There’s a certain kind of person—many of with whom I work—who trade in the currency of books. These are individuals who would rather be paid in books than in cash, and who worry of book orders shipped that seem to take too long to arrive, as if the rent check will be late because of it. Who check the tracking number multiple times a day and can’t rest secure until the book is within their doors. These people tend to be educated, whether formally or on their own, and they often wonder why the world can’t be a more amenable place because reading makes you realize the potential we miss. My own reading convinces me that capitalism is mostly to blame. It rewards the greedy and makes them try to fix elections and posture against other greedy leaders. Books often show a better way.
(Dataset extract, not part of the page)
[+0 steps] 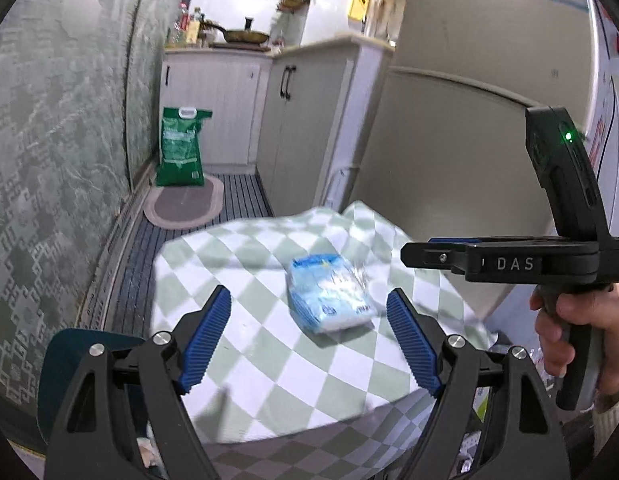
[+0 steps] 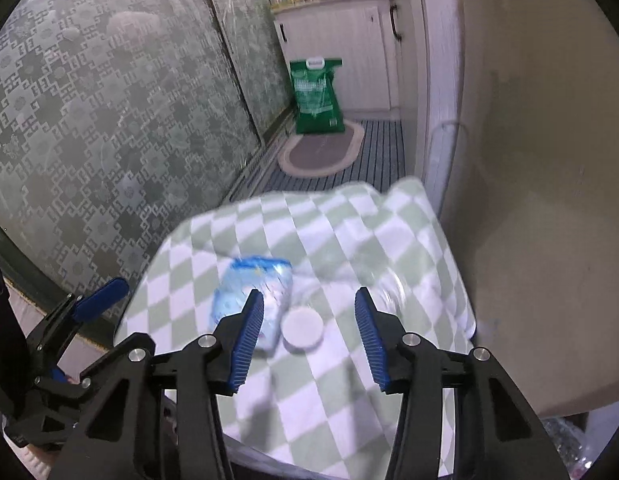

I realize not everyone likes to read. In fact, if you do so for pleasure you’re part of a minority group. Those who read, and conduct surveys of those who do, estimate that only about five percent of the population reads and trades in books. That makes us a very small nation indeed. But some countries, such as Iceland, have higher proportions of readers, and other nations have lower. Books, as a whole, saw a resurgence of interest during the pandemic because they are a way of getting together with other people and going to faraway places all within the safety of your own home. I like to think a book-lined room is also well insulated. Especially if all those little gaps are caulked with smaller tomes. Occasionally photos of individual libraries circulate and go viral. We’re impressed, we bookish folk, by those who read so much.
The book industry’s having a bad economic year. In my own humble efforts I tend to read more than a book a week, on average. I do this by reading more than one book at a time. The amazing thing about that is you can pick up one of the multiple titles you’re reading and resume where you left off. Very seldom is there any confusion or even forgetting what a book is about. A physical book has so many tactile cues to remind the reader of things. That’s why those of us who like to read tend to keep books. We like to be able to go back and since we can’t predict our future wants and needs with any precision, we err on the side of collecting. I do give books away but often I come to regret it because I need some unexpected volume again. Books have their own economy. If only we could all trade in books, it would be a very different, and I believe better, world.